▸ **What you are asked to do**:
Every line below between the one holding "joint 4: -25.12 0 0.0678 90" and the one holding "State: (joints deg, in", inclusive, should be copied exactly, and no other line.

Exercise material Start Marker

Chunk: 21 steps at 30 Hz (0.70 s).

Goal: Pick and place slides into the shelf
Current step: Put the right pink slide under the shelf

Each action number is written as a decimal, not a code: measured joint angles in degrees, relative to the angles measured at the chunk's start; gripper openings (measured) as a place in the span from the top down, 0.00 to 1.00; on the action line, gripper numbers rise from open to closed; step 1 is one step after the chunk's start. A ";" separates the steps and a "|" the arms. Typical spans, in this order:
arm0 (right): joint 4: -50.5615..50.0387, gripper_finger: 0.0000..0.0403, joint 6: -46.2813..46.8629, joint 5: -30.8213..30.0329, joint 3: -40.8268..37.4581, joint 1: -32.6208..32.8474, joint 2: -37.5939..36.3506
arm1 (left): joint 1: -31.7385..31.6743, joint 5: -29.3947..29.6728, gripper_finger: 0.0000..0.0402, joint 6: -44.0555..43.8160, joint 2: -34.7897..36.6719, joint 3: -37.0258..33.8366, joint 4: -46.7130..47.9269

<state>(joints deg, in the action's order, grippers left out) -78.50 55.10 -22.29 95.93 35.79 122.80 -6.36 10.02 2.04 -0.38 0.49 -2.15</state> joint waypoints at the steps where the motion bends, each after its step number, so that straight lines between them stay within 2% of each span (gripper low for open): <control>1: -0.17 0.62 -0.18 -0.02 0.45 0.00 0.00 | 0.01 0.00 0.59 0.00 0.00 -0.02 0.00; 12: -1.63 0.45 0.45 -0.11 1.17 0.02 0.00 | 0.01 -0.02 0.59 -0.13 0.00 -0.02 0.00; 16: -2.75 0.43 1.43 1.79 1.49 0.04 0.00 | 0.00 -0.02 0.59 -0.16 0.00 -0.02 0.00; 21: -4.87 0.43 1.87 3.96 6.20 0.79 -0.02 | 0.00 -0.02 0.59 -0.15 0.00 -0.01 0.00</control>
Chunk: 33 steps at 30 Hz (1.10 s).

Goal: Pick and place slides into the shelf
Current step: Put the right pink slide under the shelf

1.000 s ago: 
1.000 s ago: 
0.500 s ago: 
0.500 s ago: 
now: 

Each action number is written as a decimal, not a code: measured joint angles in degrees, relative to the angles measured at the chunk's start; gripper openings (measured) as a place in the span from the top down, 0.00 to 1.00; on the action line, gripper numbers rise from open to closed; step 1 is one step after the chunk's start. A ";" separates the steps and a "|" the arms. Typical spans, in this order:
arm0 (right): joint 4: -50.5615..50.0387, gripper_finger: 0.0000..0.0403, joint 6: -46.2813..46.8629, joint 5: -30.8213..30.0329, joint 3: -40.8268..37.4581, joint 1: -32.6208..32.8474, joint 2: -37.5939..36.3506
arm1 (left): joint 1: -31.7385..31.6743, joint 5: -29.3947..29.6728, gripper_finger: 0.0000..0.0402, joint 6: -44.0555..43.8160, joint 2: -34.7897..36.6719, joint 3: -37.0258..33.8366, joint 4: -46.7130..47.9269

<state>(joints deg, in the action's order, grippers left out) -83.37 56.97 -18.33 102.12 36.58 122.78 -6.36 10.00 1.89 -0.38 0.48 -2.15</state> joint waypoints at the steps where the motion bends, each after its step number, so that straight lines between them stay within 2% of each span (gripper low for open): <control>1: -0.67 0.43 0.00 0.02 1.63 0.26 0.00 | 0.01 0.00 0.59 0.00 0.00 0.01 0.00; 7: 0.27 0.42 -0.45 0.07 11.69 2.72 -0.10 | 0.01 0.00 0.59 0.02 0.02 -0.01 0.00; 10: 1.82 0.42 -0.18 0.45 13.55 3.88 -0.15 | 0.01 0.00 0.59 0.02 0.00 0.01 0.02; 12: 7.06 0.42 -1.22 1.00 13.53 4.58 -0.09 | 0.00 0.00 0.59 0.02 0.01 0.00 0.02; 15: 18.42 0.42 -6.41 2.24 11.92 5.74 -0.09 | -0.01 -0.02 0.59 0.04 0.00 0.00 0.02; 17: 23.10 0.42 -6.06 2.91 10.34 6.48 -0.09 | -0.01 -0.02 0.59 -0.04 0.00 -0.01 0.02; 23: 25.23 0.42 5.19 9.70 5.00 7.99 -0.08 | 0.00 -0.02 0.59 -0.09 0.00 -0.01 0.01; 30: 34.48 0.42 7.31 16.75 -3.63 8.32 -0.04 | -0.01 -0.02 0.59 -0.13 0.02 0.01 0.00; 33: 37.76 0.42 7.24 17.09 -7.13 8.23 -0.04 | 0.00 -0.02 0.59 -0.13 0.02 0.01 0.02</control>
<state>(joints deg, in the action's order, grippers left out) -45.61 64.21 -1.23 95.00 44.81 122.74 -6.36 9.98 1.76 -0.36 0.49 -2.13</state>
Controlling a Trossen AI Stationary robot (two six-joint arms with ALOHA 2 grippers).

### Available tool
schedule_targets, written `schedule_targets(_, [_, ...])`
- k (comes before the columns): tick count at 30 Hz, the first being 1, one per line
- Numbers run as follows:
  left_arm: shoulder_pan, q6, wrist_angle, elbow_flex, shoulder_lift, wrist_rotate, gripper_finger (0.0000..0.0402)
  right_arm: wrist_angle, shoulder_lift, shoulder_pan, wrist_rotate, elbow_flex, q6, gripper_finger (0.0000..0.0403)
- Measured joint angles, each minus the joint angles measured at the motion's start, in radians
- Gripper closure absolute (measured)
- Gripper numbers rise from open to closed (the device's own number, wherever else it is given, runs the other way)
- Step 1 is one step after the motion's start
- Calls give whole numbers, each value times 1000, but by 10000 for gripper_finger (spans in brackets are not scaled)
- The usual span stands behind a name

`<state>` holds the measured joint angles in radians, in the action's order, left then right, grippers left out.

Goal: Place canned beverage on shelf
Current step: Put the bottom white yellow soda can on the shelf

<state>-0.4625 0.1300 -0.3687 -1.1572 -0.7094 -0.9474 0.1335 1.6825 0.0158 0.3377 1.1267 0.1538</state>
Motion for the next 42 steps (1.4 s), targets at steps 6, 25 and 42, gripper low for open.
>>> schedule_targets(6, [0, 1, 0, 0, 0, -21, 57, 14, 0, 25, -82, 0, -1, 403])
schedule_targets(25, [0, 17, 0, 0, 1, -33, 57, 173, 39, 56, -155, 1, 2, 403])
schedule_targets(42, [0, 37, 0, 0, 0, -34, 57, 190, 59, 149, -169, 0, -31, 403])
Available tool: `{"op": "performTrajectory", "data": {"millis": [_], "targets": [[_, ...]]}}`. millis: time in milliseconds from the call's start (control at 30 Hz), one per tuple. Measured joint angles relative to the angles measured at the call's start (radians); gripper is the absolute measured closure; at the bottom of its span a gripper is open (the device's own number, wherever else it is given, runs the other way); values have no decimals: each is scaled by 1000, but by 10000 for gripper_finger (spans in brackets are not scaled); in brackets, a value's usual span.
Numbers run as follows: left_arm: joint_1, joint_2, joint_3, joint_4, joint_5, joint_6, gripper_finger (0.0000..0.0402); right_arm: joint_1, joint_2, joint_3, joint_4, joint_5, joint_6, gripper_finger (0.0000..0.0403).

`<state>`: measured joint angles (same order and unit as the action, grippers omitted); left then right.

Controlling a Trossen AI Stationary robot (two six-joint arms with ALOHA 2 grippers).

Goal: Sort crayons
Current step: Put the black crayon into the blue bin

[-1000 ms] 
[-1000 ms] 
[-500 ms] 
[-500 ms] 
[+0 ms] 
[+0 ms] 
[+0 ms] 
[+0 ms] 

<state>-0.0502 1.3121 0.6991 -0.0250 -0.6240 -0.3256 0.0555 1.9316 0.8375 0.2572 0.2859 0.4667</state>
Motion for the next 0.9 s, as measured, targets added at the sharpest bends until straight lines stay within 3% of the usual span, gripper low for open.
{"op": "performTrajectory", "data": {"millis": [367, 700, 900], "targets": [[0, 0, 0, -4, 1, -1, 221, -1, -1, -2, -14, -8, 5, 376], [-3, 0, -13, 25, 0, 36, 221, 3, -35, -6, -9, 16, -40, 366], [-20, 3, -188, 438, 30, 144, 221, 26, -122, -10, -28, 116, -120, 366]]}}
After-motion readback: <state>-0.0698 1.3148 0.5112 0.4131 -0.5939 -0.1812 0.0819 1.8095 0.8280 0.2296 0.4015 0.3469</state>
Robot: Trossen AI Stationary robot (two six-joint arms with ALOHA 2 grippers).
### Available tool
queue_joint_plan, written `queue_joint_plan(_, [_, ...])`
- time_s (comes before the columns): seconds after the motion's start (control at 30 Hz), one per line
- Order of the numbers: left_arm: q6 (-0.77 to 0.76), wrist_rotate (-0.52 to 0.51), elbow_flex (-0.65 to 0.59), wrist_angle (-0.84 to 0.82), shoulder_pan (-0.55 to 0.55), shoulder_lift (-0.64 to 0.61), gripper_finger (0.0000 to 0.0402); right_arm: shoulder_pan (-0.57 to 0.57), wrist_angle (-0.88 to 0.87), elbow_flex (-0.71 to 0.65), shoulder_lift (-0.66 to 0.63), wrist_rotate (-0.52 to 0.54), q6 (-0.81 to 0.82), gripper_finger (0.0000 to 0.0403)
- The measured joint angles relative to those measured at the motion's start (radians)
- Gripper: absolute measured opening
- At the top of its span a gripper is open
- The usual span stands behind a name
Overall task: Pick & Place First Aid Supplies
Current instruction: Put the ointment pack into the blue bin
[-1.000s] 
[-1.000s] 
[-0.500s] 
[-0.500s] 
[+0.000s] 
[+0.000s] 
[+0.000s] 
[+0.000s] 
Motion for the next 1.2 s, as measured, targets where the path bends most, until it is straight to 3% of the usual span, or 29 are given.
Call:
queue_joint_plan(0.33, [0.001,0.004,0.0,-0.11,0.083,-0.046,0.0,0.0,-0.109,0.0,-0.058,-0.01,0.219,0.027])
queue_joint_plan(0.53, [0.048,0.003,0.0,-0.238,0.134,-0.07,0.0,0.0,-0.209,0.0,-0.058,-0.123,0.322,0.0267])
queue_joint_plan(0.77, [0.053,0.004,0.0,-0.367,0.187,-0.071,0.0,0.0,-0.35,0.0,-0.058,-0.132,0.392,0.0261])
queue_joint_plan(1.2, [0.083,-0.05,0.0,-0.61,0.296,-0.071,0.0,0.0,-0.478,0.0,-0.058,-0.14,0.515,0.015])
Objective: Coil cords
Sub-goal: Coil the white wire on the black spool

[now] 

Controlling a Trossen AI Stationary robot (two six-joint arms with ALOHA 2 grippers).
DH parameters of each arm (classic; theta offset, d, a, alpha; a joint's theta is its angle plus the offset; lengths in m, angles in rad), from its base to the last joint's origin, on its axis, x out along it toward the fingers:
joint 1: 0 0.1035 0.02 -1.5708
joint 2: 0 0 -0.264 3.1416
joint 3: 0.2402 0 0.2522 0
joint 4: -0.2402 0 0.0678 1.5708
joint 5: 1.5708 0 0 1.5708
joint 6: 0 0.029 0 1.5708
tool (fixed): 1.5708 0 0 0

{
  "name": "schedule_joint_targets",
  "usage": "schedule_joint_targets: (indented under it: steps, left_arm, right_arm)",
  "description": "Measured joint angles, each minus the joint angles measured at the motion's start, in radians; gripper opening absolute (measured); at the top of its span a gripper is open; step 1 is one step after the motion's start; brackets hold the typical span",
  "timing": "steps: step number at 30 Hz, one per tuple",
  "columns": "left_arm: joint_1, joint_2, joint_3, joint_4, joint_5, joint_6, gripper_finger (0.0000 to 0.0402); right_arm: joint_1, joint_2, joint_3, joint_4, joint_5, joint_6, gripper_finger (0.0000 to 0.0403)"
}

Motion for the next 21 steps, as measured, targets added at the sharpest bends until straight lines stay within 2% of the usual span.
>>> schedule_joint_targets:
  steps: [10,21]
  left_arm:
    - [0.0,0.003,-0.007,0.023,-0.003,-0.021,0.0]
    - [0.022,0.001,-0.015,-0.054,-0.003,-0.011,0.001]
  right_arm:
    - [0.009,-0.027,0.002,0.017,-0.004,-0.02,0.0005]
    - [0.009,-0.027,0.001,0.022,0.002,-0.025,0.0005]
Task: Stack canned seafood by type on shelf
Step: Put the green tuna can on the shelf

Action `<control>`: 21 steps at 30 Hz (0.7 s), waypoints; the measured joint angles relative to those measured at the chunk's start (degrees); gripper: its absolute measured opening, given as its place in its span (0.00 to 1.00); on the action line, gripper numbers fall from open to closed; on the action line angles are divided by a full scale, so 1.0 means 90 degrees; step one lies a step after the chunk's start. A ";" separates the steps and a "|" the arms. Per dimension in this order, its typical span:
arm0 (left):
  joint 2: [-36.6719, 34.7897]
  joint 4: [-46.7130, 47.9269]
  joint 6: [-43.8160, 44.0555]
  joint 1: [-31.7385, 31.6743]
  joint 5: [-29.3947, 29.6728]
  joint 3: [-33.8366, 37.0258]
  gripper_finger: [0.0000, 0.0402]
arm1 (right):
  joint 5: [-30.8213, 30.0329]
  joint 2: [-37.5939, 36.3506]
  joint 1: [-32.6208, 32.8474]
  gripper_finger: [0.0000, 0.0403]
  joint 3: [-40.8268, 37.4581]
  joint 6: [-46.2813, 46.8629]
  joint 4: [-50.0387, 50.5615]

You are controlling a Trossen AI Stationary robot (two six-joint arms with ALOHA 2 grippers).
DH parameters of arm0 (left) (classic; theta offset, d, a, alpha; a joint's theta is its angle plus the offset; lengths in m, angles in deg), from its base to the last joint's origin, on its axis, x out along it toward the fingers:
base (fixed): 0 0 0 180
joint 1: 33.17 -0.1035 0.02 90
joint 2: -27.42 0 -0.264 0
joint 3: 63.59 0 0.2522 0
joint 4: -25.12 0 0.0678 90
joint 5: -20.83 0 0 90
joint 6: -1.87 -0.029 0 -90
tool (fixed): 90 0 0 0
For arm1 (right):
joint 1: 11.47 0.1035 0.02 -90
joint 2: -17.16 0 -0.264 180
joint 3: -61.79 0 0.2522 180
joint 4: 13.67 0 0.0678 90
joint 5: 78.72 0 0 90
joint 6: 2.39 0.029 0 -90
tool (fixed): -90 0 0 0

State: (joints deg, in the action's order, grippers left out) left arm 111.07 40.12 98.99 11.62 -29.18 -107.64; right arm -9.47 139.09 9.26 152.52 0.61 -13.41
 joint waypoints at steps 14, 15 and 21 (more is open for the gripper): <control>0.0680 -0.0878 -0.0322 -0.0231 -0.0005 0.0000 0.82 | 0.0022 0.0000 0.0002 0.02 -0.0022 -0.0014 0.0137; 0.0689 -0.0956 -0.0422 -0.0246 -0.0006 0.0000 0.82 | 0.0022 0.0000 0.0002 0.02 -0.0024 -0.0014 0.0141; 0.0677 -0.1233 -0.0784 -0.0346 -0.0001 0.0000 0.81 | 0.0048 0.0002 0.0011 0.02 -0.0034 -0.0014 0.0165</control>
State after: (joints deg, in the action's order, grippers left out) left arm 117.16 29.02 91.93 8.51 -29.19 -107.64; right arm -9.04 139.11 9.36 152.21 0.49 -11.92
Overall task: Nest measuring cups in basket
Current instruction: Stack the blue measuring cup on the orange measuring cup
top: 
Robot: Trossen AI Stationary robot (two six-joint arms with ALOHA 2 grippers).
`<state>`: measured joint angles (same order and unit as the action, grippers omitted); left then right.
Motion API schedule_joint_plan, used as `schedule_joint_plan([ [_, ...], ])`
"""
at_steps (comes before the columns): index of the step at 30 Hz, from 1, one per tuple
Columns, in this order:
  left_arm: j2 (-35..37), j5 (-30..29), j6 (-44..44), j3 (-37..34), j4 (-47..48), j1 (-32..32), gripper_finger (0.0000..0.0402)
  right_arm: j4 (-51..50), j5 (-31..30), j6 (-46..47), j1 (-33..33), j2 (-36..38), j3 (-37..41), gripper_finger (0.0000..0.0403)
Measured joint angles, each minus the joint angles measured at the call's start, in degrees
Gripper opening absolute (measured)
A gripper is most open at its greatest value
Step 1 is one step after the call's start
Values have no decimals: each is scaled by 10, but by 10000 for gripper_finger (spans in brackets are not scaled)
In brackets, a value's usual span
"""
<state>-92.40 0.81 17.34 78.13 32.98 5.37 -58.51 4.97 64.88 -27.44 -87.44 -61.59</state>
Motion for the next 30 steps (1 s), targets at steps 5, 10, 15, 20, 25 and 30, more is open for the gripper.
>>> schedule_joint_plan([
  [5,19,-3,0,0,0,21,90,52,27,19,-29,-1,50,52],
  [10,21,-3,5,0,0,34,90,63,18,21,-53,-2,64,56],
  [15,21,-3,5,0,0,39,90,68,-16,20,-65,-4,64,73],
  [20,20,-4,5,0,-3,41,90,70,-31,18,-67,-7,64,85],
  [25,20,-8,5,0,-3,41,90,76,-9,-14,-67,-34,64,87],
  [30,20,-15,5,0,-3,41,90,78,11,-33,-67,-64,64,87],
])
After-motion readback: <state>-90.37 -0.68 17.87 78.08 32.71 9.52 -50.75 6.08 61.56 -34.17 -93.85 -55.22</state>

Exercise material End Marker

▸ **Result below**:
joint 4: -25.12 0 0.0678 90
joint 5: -20.83 0 0 90
joint 6: -1.87 -0.029 0 -90
tool (fixed): 90 0 0 0
For arm1 (right):
joint 1: 11.47 0.1035 0.02 -90
joint 2: -17.16 0 -0.264 180
joint 3: -61.79 0 0.2522 180
joint 4: 13.67 0 0.0678 90
joint 5: 78.72 0 0 90
joint 6: 2.39 0.029 0 -90
tool (fixed): -90 0 0 0

State: (joints deg, in the action's order, grippers left out) left arm 111.07 40.12 98.99 11.62 -29.18 -107.64; right arm -9.47 139.09 9.26 152.52 0.61 -13.41

There is nothing further to this answer.